(Collection entries)
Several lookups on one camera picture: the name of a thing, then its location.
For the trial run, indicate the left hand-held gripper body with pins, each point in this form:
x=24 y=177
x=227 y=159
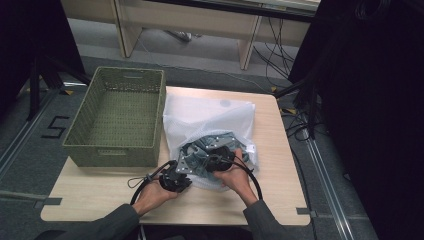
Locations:
x=175 y=180

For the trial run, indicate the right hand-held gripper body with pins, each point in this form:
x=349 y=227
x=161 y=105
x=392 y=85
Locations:
x=218 y=158

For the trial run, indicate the light blue denim garment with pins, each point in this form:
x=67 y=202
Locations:
x=200 y=158

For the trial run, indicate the white mesh laundry bag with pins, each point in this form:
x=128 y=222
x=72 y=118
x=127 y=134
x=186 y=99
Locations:
x=200 y=113

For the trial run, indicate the green woven basket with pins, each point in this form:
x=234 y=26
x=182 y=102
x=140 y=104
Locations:
x=113 y=110

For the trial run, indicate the person's left hand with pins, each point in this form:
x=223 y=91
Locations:
x=153 y=195

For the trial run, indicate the person's right hand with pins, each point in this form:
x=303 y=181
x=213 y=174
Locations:
x=235 y=180

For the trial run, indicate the person's dark lap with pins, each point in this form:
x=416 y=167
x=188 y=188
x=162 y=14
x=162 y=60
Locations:
x=200 y=234

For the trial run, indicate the grey tape strip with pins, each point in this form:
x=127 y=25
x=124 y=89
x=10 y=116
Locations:
x=306 y=212
x=48 y=201

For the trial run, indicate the black metal stand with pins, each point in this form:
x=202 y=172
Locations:
x=43 y=76
x=305 y=96

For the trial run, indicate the grey thing under desk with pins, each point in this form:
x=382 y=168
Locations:
x=181 y=35

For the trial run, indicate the light wooden desk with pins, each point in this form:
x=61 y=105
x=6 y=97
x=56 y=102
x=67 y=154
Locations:
x=186 y=20

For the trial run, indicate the black curtain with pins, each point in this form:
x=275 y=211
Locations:
x=373 y=110
x=30 y=40

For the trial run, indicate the metal floor rail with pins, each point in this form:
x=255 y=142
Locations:
x=328 y=186
x=23 y=136

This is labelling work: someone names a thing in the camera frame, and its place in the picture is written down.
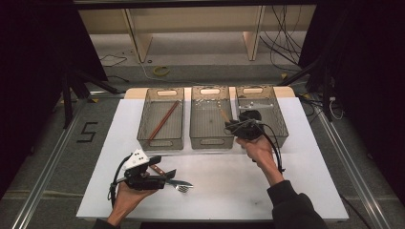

TASK INSTRUCTIONS. Whenever a line above includes "metal", copy it in full.

RESULT FOR THIS EXERCISE.
For the trial run, indicate the black metal stand with pins, each point in this form:
For the trial run, indicate the metal floor rail with pins, each point in this form:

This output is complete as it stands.